May I ask what you would be basing those decisions on, if not ‘external’ influences? You decisions have to come from somewhere, something learned or experienced at some time in your life. Would you not agree? Or would you say instead that one is capable of making a decision completely void of all influences?
Curious as to your answer lol.



Which I suggest is the reason for the conformity. We have learnt how to get a reward and therefore we press the right triggers, we have also been socialized into certain behaviour patterns. Many people (maybe more than many) hate their jobs, don't like their partner too much and don't particularly like where they live, amongst other things but are unable to access this theorhetical 'free will' to escape. One in three people will suffer serious mental illness in their life, many due to the stresses of the above. People in society are largely like rats in a cage, they keep pressing the right buttons for a reward, when they get punishment for pushing the buttons they used to press for reward, they get stressed and become anxious, some break down. Mental illness in society would probably be a lot less if people were able to access this 'free will'. In so called free societies which are really capitalist societies, mental illness is many times more prominent than in more traditional societies.

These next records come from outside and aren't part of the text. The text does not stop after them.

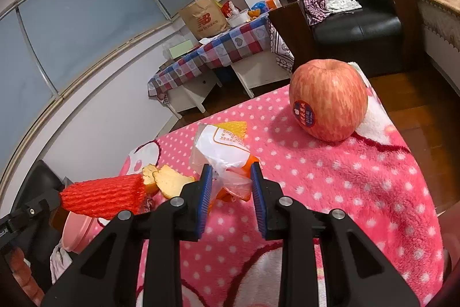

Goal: Collect trash
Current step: 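Carry the red foam net and white plastic bag over the pink bucket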

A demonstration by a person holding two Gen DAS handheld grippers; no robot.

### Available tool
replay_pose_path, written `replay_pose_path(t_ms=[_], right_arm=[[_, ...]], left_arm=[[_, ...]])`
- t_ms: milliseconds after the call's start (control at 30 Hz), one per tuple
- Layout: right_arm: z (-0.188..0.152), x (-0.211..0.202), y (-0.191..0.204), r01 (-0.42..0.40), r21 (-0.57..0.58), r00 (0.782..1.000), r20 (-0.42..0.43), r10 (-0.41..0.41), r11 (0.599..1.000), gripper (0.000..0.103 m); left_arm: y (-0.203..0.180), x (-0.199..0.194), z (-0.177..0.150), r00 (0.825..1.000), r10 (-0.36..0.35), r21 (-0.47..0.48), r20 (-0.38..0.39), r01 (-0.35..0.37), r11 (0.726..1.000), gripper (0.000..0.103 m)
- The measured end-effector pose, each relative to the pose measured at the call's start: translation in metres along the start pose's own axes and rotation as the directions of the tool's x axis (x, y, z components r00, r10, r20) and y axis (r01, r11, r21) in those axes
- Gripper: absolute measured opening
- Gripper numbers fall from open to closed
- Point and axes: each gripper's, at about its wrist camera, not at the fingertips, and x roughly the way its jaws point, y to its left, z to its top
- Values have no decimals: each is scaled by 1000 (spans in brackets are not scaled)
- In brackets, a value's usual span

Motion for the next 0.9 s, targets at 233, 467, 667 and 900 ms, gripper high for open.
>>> replay_pose_path(t_ms=[233,467,667,900], right_arm=[[-1,-4,6,1,-33,1000,16,0,999,28],[-1,-10,13,4,-61,999,42,-2,998,28],[-5,-26,31,-25,-97,999,39,29,995,28],[-10,-44,55,-77,-114,997,19,80,990,28]], left_arm=[[10,-15,-6,1000,28,-17,7,-27,999,1],[23,-31,-14,999,50,-36,20,-50,998,1],[30,-40,-16,997,66,-34,28,-65,997,1],[38,-44,-18,997,70,-54,31,-69,996,1]])
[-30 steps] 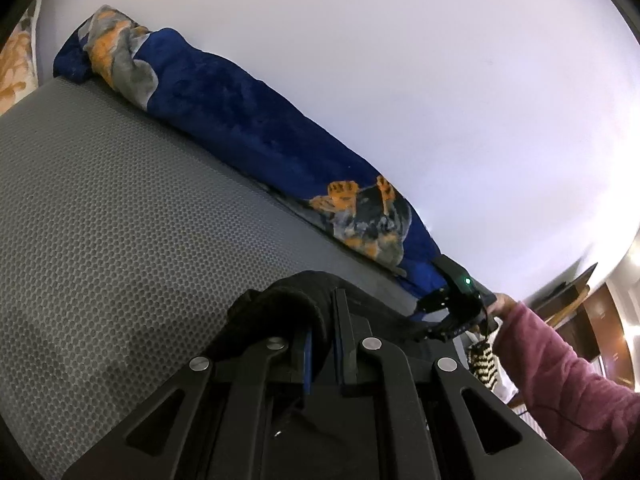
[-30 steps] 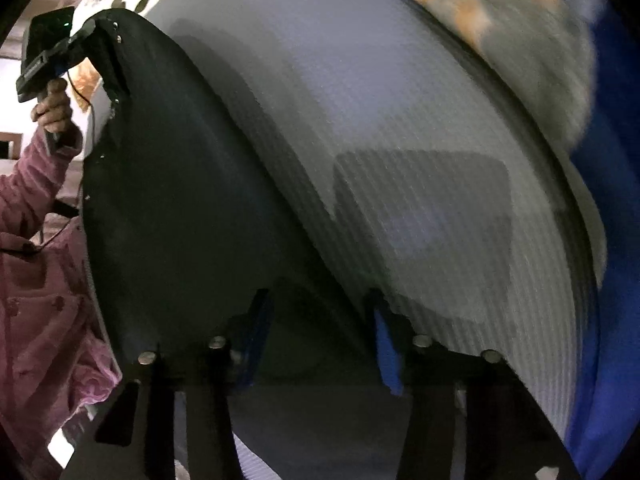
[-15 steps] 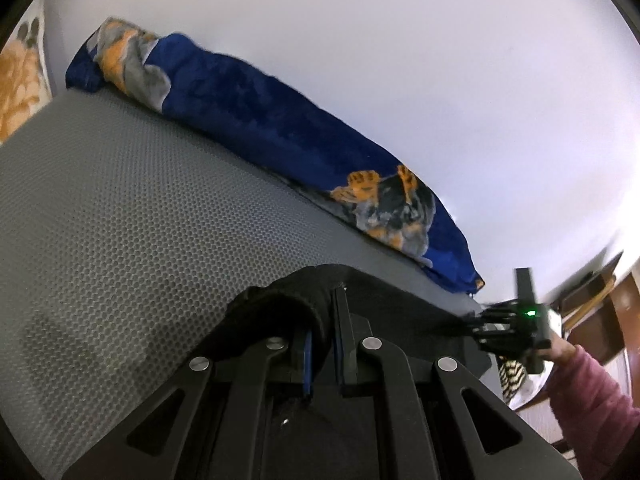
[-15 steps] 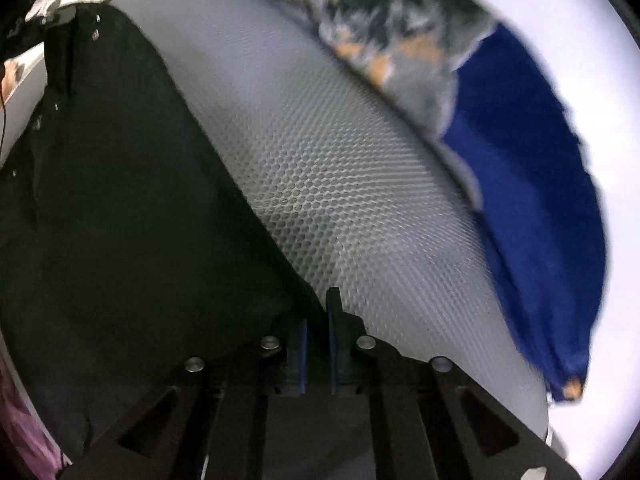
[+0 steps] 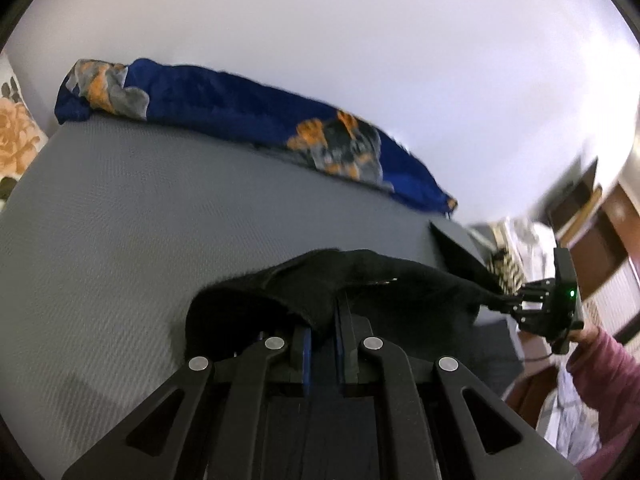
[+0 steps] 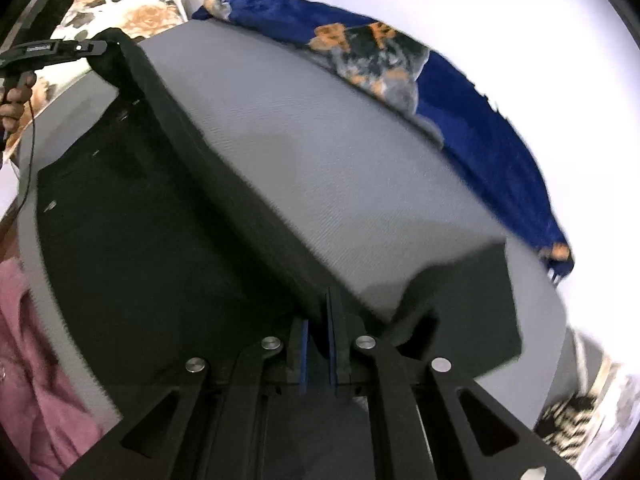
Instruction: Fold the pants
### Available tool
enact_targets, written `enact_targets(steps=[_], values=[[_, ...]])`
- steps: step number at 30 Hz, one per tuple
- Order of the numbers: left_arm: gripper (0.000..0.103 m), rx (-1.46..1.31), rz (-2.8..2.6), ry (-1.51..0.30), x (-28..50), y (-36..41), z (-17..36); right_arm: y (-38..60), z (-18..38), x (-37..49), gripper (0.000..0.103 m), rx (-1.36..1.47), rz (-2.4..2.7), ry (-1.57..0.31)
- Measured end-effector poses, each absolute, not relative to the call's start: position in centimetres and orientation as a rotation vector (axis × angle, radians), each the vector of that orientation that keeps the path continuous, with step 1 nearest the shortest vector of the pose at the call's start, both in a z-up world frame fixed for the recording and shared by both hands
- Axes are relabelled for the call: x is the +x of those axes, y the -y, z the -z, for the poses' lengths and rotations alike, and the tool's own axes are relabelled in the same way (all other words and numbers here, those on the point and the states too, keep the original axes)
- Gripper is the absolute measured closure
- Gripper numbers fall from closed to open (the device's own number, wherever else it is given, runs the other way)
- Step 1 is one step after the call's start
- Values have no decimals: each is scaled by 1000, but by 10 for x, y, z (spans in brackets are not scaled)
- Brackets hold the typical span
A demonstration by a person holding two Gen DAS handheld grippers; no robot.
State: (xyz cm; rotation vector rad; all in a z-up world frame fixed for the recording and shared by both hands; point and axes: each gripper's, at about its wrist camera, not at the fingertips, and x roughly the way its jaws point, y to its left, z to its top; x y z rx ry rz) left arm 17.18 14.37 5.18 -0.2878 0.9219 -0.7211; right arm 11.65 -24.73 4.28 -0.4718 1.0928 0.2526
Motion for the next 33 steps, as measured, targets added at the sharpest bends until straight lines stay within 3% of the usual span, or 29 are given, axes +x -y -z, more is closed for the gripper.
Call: enact_targets(steps=[13,17,20,22,28,33], values=[[88,8,687,-1152,82,-155,31,223,43,36,97,-408,-282,-1234],[85,53,673,-1151,78,-154,30,222,53,32,97,-411,-268,-1238],[72,116,635,-1161,73,-157,25,224,51,33,96,-395,-261,-1237],[55,122,599,-1169,71,-165,20,222,52,34,95,-399,-257,-1235],[52,-146,495,-1184,54,-208,-3,223,51,31,94,-395,-251,-1223],[52,-467,477,-1290,43,-213,8,225,50,31,94,-386,-259,-1217]])
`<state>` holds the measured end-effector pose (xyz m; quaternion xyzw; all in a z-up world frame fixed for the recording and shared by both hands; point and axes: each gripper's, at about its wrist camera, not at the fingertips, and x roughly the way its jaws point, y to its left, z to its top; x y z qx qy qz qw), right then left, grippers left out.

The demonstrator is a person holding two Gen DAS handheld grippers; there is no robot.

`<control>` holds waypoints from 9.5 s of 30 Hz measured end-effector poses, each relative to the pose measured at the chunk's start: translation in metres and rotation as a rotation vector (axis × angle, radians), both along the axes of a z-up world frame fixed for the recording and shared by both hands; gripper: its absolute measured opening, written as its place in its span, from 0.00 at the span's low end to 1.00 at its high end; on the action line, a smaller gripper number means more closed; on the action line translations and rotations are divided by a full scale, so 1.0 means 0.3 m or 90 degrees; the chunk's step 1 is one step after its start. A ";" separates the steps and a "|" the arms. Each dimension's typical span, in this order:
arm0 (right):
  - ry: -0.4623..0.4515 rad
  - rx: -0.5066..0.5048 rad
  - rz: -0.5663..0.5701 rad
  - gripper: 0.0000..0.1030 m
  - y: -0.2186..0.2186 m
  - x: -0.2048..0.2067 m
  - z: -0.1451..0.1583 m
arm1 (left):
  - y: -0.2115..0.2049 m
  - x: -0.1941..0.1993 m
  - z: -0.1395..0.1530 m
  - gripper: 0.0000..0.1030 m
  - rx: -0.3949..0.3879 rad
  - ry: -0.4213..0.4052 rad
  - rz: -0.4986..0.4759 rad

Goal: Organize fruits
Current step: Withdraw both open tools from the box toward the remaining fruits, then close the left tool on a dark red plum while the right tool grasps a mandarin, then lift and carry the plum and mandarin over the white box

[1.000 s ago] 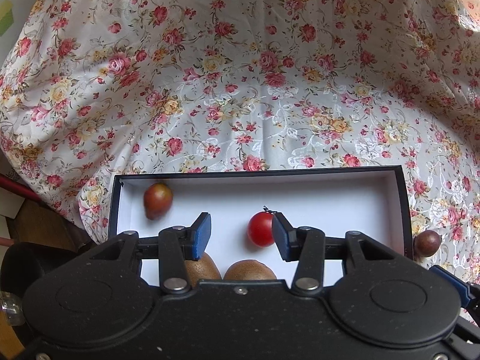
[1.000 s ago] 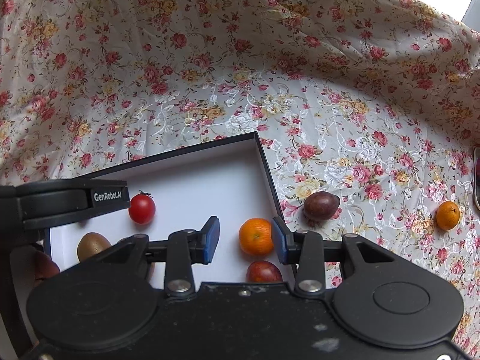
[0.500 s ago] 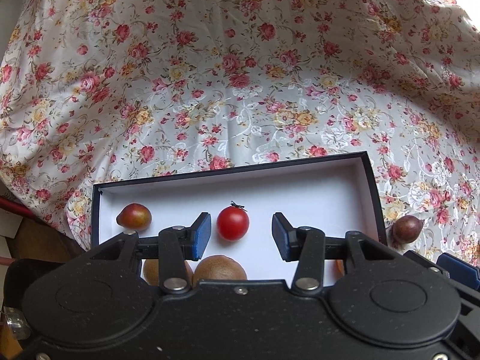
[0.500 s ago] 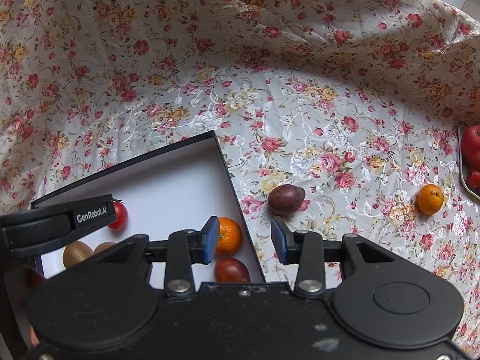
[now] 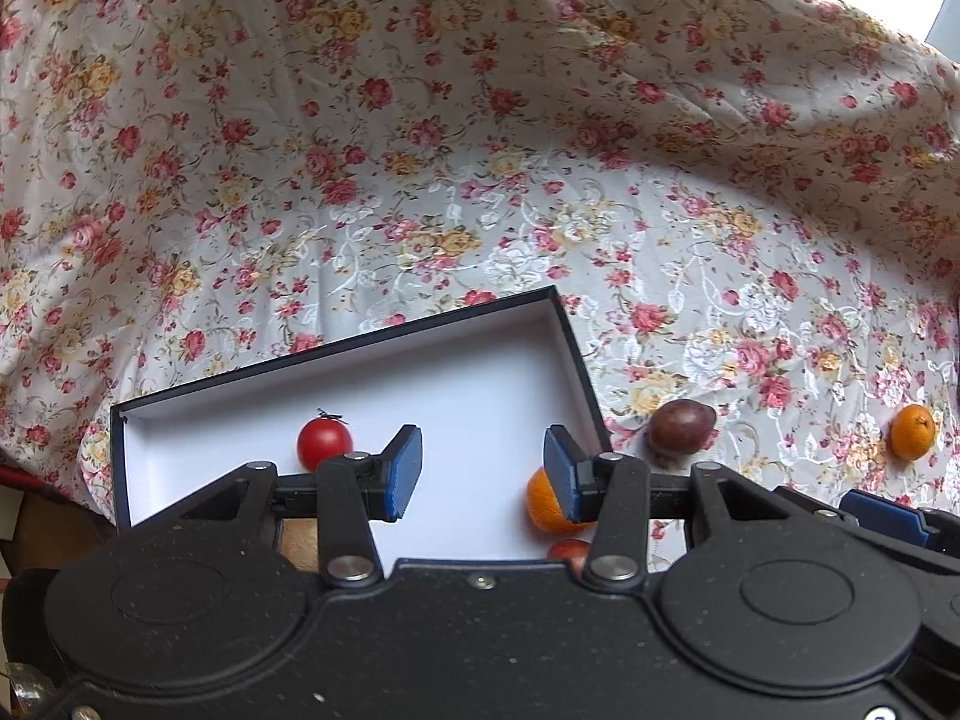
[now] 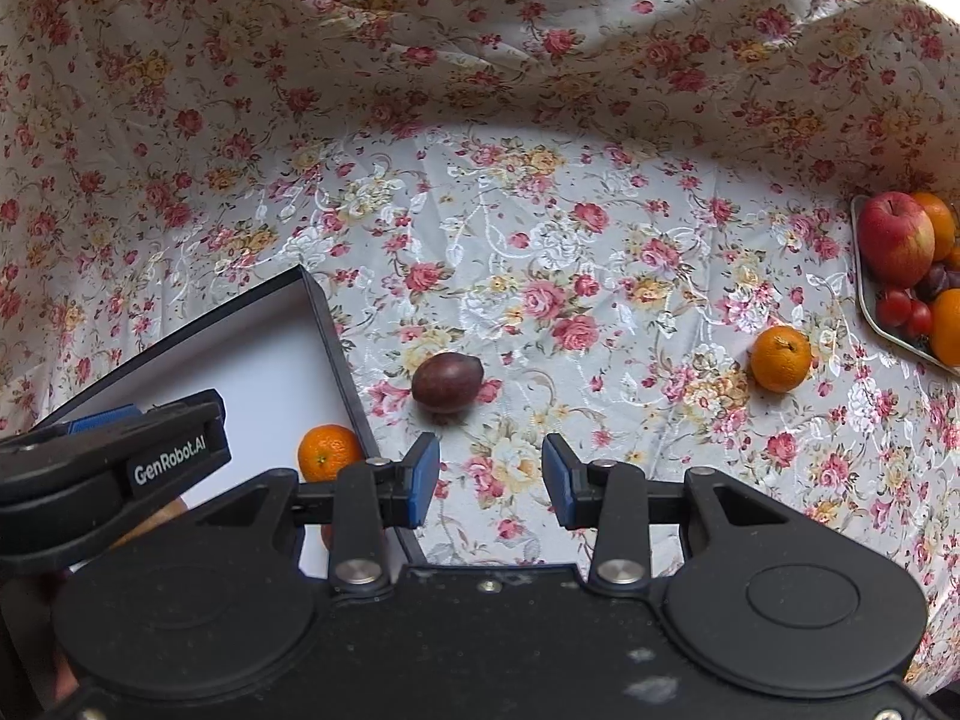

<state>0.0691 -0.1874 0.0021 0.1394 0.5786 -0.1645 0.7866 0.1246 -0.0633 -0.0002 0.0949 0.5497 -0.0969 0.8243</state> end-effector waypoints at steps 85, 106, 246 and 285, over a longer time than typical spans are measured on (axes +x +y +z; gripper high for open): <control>-0.007 -0.049 -0.218 0.39 -0.598 -0.145 -0.098 | -0.455 0.047 -0.226 0.53 0.021 0.090 -0.116; -0.086 -0.027 -0.266 0.42 -0.611 -0.130 -0.264 | -0.453 0.059 -0.228 0.53 0.004 0.104 -0.119; -0.179 -0.145 -0.335 0.43 -0.654 -0.128 -0.299 | -0.438 0.110 -0.179 0.42 -0.071 0.097 -0.106; -0.285 -0.041 -0.196 0.43 -0.154 -0.348 -0.062 | -0.029 -0.004 -0.006 0.42 -0.046 0.004 0.023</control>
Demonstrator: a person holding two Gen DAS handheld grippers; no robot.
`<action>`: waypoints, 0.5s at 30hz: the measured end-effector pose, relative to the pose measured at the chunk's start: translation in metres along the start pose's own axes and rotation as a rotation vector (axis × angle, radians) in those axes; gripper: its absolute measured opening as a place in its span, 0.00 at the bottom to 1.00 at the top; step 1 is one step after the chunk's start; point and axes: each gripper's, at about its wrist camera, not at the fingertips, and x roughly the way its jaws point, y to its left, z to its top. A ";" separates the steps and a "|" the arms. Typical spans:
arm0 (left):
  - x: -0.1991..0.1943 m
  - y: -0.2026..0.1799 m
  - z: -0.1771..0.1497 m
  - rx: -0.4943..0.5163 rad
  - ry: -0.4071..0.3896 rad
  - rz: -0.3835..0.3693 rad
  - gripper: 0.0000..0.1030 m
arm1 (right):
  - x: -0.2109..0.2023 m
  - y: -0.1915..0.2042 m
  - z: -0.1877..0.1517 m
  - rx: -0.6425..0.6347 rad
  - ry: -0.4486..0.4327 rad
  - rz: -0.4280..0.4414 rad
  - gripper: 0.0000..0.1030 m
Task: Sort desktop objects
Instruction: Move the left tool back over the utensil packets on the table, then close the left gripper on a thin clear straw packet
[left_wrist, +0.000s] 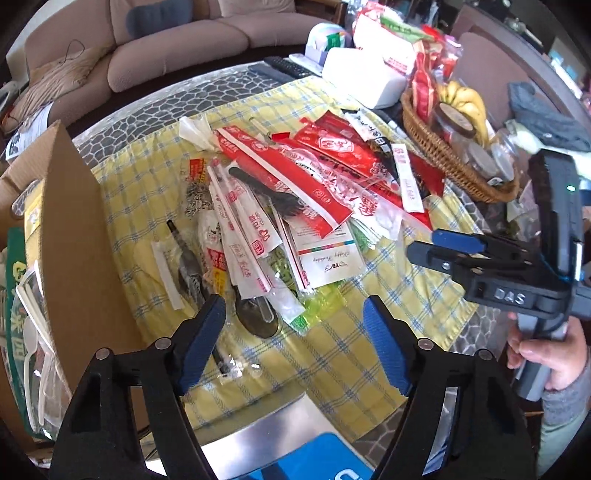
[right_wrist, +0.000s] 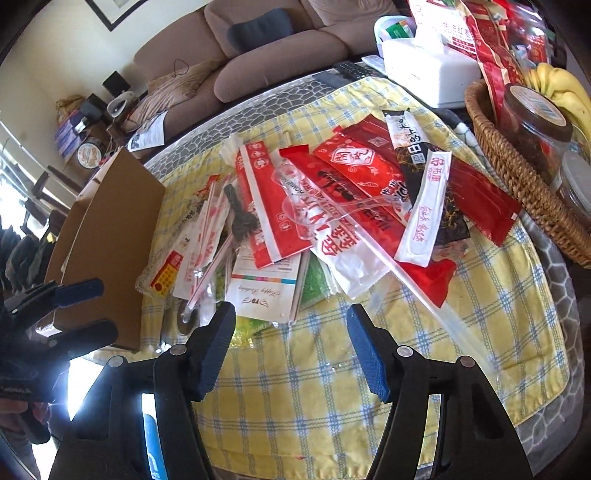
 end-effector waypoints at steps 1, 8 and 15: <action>0.012 -0.002 0.006 -0.001 0.018 0.016 0.67 | -0.002 -0.004 -0.001 -0.001 0.000 -0.006 0.64; 0.075 -0.006 0.024 -0.011 0.129 0.056 0.49 | -0.010 -0.028 -0.006 -0.006 0.004 -0.034 0.64; 0.075 0.006 0.016 -0.062 0.126 0.007 0.07 | -0.007 -0.037 -0.008 -0.001 0.013 -0.027 0.64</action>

Many because of the uncertainty of living in a society with a fluid workforce and uncertainty job security and uncertainty of ones position in society(social support and resource security). It's a little ironic that societies that claim 'free will' put so much stress on its members that mental illness is so rife. Of course, mental illness is not so prominent because we alledgedly have free will but because of personal social insecurity, apparently something we could easily rectify by using our alledged free will. Foucault discusses how society manufactures mental illness due to the social need for conformity. Everyone that does the 9-5 is conforming. I find it amazing that for all the free will we have, just about everyone pushes the same buttons for reward. Yes, I agree, they maye pushing those buttons through free will but I ask, what is the point of free will if you end up doing the same thing as people do in dictatorships? The idea of free will is at best a political safety valve.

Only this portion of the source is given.